◆ **Assignment**
Every entry below must be retyped exactly, and the pictures must be left out.

+ + +

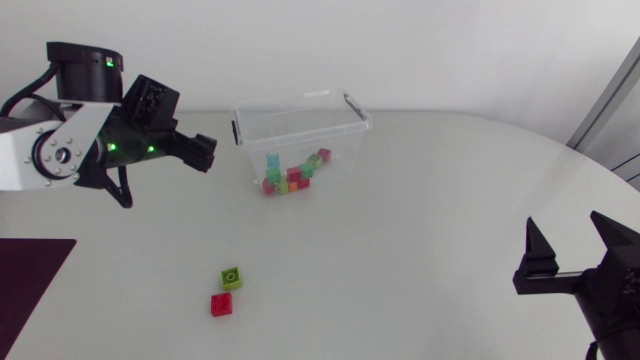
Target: Pick up the duplo bricks and place them in the container
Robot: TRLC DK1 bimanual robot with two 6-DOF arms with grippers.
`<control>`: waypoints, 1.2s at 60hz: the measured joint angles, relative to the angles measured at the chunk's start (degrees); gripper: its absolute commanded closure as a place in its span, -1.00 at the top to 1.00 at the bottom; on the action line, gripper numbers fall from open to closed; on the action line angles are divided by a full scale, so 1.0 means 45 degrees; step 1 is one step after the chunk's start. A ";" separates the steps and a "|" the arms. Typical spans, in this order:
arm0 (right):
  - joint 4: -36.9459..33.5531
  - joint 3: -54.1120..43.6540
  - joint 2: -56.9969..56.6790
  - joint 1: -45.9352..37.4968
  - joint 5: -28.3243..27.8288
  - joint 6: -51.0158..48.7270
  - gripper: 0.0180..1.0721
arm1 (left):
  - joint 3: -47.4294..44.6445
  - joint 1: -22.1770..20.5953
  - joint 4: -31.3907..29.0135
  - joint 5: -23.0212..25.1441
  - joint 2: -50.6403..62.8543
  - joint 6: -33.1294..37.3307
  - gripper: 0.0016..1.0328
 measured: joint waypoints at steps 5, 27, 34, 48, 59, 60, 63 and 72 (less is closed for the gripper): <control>0.0000 -0.0185 -0.0005 -0.0029 0.0092 0.0000 0.90 | -0.0622 -0.0165 -0.0525 0.0554 -0.0651 0.0160 0.91; 0.0010 -0.0214 -0.0005 -0.0010 0.0063 0.0000 0.90 | -0.3317 -0.0340 -0.3016 0.2691 -0.2414 0.3293 0.91; 0.0087 -0.0214 0.0000 -0.0010 0.0044 0.0000 0.90 | -0.3793 -0.0695 -0.3439 0.2710 -0.2463 0.4342 0.91; 0.0549 -0.0335 -0.0005 -0.0010 0.0034 0.0000 0.90 | -0.4080 -0.1103 -0.4308 0.2739 -0.2123 0.6096 0.91; 0.0738 -0.0466 -0.0005 0.0073 0.0024 0.0000 0.90 | -0.4051 -0.1219 -0.4862 0.2744 -0.0306 0.7286 0.92; 0.0743 -0.0471 -0.0005 0.0073 0.0024 0.0000 0.90 | -0.4046 -0.1219 -0.4857 0.2739 -0.0185 0.7368 0.92; 0.0806 -0.0486 -0.0005 0.0078 0.0015 0.0000 0.90 | -0.3959 -0.1219 -0.4867 0.2759 0.0199 0.7528 0.92; 0.0816 -0.0491 -0.0005 0.0073 -0.0015 0.0000 0.90 | -0.3118 -0.1214 -0.4857 0.3060 0.1112 0.7694 0.91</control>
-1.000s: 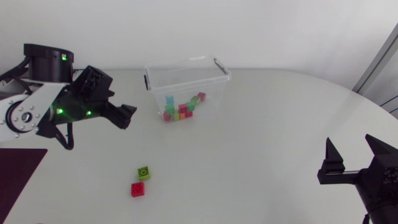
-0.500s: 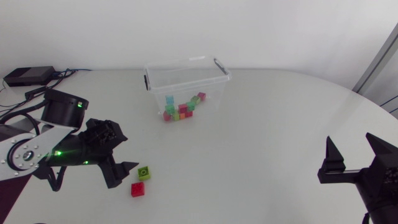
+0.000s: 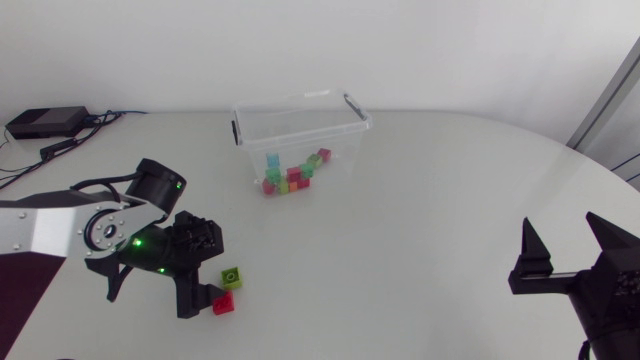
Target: Pick up the duplo bricks and place them in the container
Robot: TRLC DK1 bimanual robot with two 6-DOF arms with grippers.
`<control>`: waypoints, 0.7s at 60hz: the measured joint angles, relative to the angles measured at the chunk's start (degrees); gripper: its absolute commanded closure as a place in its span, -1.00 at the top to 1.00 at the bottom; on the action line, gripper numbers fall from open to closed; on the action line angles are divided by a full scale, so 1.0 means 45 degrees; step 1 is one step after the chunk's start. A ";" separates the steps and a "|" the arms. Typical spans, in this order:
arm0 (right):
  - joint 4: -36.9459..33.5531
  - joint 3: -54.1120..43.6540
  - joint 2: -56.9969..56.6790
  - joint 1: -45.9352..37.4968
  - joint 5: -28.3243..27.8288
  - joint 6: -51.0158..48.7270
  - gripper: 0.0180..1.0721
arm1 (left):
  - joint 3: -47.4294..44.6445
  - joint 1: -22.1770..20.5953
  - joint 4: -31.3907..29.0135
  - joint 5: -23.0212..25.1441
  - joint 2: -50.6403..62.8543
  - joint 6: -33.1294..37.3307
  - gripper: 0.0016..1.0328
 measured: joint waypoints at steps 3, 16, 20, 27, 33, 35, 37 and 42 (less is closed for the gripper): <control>0.0000 0.0000 0.0000 0.0005 0.0000 0.0000 0.91 | 0.0282 0.0000 0.0000 0.0034 0.0175 0.0000 0.91; 0.0000 0.0000 0.0000 0.0005 0.0000 0.0000 0.90 | 0.0850 0.0000 -0.0053 0.0248 0.0627 0.0000 0.91; 0.0000 0.0000 0.0000 0.0005 0.0000 0.0000 0.91 | 0.0952 0.0000 -0.0102 0.0301 0.0831 0.0005 0.91; 0.0000 0.0000 0.0000 0.0005 0.0000 0.0000 0.90 | 0.0962 0.0000 -0.0112 0.0321 0.1146 0.0044 0.91; 0.0000 0.0000 0.0000 0.0005 0.0000 0.0000 0.90 | 0.0962 -0.0005 -0.0112 0.0350 0.1423 0.0049 0.91; 0.0000 0.0000 0.0000 0.0005 0.0000 0.0000 0.90 | 0.0962 -0.0024 -0.0112 0.0350 0.1520 0.0049 0.91; 0.0000 0.0000 0.0000 0.0005 0.0000 0.0000 0.90 | 0.0971 -0.0029 -0.0112 0.0350 0.1647 0.0049 0.91; 0.0000 0.0000 0.0000 0.0005 0.0000 0.0000 0.91 | 0.1078 -0.0049 -0.0117 0.0350 0.2016 0.0049 0.83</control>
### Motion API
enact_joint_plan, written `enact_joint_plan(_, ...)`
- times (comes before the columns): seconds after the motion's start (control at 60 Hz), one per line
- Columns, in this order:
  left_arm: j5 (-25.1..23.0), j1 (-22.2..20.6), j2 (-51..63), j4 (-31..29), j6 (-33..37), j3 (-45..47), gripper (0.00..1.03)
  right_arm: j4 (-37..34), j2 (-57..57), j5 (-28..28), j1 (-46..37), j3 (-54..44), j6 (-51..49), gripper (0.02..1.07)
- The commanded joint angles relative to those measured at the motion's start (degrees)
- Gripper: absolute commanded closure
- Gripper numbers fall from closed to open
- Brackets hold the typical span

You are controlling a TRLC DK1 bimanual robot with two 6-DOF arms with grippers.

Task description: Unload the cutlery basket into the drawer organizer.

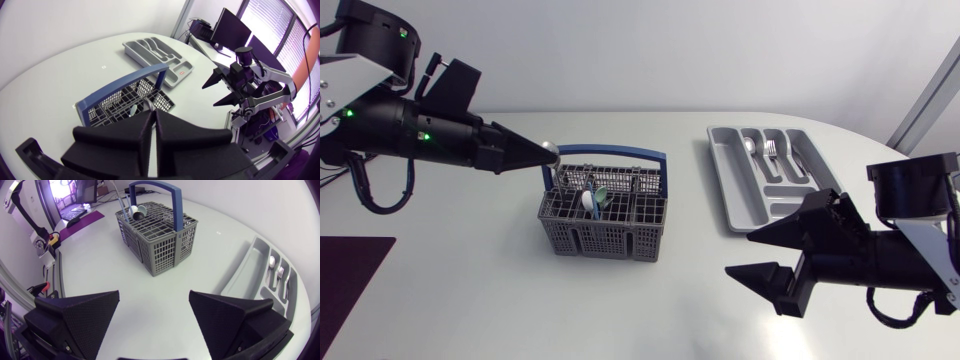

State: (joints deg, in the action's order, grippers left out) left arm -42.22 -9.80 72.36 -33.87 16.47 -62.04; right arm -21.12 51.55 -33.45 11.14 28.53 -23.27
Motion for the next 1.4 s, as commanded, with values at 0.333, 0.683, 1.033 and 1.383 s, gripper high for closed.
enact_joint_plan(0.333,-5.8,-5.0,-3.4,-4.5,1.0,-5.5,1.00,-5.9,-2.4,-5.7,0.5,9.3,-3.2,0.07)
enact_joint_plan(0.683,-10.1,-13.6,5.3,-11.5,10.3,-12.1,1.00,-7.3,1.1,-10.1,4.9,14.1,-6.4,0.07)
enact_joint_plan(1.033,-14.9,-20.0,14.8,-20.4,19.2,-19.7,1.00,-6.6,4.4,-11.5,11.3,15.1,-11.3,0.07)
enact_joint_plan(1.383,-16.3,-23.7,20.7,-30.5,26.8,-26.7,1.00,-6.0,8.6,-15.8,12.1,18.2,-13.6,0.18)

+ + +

◆ **The completed task**
Target: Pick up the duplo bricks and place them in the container
Robot: TRLC DK1 bimanual robot with two 6-DOF arms with grippers.
`<control>`: waypoints, 1.2s at 60hz: the measured joint angles, relative to the angles measured at the chunk's start (degrees); gripper: its absolute commanded closure as a place in its span, -1.00 at the top to 1.00 at the bottom; on the action line, gripper numbers fall from open to closed; on the action line angles are divided by a full scale, so 1.0 means 45 degrees; step 1 is one step after the chunk's start. A ";" separates the steps and a "|" the arms. Typical spans, in this order:
arm0 (right):
  - joint 4: -36.9459..33.5531
  - joint 3: -54.1120..43.6540
  - joint 2: -56.9969..56.6790
  - joint 1: -45.9352..37.4968
  - joint 5: -28.3243..27.8288
  - joint 6: -51.0158..48.7270
  - gripper: 0.0180..1.0721
arm1 (left):
  - joint 3: -47.4294..44.6445
  - joint 1: -22.1770..20.5953
  - joint 4: -31.3907..29.0135
  - joint 5: -23.0212..25.1441
  - joint 2: -50.6403..62.8543
  - joint 6: -33.1294..37.3307
  - gripper: 0.0016..1.0328
 measured: joint waypoints at steps 5, 27, 34, 48, 59, 60, 63 and 72 (less is closed for the gripper): <control>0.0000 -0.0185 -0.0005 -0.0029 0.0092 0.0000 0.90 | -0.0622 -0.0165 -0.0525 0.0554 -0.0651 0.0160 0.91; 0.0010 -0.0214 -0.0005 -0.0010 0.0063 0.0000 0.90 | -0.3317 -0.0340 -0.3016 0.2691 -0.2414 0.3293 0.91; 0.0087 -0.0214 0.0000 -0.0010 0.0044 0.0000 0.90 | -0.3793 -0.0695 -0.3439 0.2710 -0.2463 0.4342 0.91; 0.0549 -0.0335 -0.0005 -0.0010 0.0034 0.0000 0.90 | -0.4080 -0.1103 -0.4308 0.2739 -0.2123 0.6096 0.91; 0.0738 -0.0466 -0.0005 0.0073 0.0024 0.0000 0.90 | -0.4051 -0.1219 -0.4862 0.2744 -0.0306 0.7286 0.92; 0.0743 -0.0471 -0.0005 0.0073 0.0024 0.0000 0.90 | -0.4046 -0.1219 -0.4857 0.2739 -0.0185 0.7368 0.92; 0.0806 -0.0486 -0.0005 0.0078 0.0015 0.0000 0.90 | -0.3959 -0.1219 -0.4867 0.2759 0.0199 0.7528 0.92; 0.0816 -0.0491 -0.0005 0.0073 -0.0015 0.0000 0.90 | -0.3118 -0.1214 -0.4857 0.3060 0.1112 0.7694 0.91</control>
-1.000s: 
-0.500s: 
+0.000s: 
Target: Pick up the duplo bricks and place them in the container
Robot: TRLC DK1 bimanual robot with two 6-DOF arms with grippers.
`<control>`: waypoints, 0.7s at 60hz: the measured joint angles, relative to the angles measured at the chunk's start (degrees); gripper: its absolute commanded closure as a place in its span, -1.00 at the top to 1.00 at the bottom; on the action line, gripper numbers fall from open to closed; on the action line angles are divided by a full scale, so 1.0 means 45 degrees; step 1 is one step after the chunk's start. A ";" separates the steps and a "|" the arms. Typical spans, in this order:
arm0 (right):
  - joint 4: -36.9459..33.5531
  - joint 3: -54.1120..43.6540
  - joint 2: -56.9969..56.6790
  - joint 1: -45.9352..37.4968
  - joint 5: -28.3243..27.8288
  - joint 6: -51.0158..48.7270
  - gripper: 0.0180..1.0721
arm1 (left):
  - joint 3: -47.4294..44.6445
  - joint 1: -22.1770..20.5953
  - joint 4: -31.3907..29.0135
  - joint 5: -23.0212..25.1441
  - joint 2: -50.6403..62.8543
  - joint 6: -33.1294..37.3307
  - gripper: 0.0016..1.0328
 measured: joint waypoints at steps 3, 16, 20, 27, 33, 35, 37 and 42 (less is closed for the gripper): <control>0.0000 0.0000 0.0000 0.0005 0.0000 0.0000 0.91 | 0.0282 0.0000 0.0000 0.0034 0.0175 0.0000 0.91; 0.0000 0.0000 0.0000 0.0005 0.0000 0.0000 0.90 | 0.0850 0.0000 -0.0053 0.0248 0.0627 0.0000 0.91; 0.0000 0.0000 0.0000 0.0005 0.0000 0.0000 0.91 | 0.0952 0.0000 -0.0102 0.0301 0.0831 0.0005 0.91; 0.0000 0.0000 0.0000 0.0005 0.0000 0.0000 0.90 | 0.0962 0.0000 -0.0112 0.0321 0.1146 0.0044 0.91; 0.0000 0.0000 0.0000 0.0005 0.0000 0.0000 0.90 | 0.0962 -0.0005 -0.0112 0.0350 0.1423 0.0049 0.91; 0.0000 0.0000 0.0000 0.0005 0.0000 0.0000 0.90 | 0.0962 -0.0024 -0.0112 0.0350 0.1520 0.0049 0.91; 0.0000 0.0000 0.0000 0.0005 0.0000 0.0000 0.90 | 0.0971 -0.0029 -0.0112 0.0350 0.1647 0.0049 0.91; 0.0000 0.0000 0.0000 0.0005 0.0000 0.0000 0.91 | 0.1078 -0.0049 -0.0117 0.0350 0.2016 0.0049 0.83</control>
### Motion API
enact_joint_plan, written `enact_joint_plan(_, ...)`
- times (comes before the columns): seconds after the motion's start (control at 60 Hz), one per line
- Columns, in this order:
  left_arm: j5 (-25.1..23.0), j1 (-22.2..20.6), j2 (-51..63), j4 (-31..29), j6 (-33..37), j3 (-45..47), gripper (0.00..1.03)
  right_arm: j4 (-37..34), j2 (-57..57), j5 (-28..28), j1 (-46..37), j3 (-54..44), j6 (-51..49), gripper (0.02..1.07)
- The commanded joint angles relative to those measured at the motion's start (degrees)
- Gripper: absolute commanded closure
- Gripper numbers fall from closed to open
- Brackets hold the typical span

You are controlling a TRLC DK1 bimanual robot with two 6-DOF arms with grippers.

Task description: Unload the cutlery basket into the drawer organizer.


State: (joints deg, in the action's order, grippers left out) left arm -42.22 -9.80 72.36 -33.87 16.47 -62.04; right arm -21.12 51.55 -33.45 11.14 28.53 -23.27
Motion for the next 1.4 s, as commanded, with values at 0.333, 0.683, 1.033 and 1.383 s, gripper high for closed.
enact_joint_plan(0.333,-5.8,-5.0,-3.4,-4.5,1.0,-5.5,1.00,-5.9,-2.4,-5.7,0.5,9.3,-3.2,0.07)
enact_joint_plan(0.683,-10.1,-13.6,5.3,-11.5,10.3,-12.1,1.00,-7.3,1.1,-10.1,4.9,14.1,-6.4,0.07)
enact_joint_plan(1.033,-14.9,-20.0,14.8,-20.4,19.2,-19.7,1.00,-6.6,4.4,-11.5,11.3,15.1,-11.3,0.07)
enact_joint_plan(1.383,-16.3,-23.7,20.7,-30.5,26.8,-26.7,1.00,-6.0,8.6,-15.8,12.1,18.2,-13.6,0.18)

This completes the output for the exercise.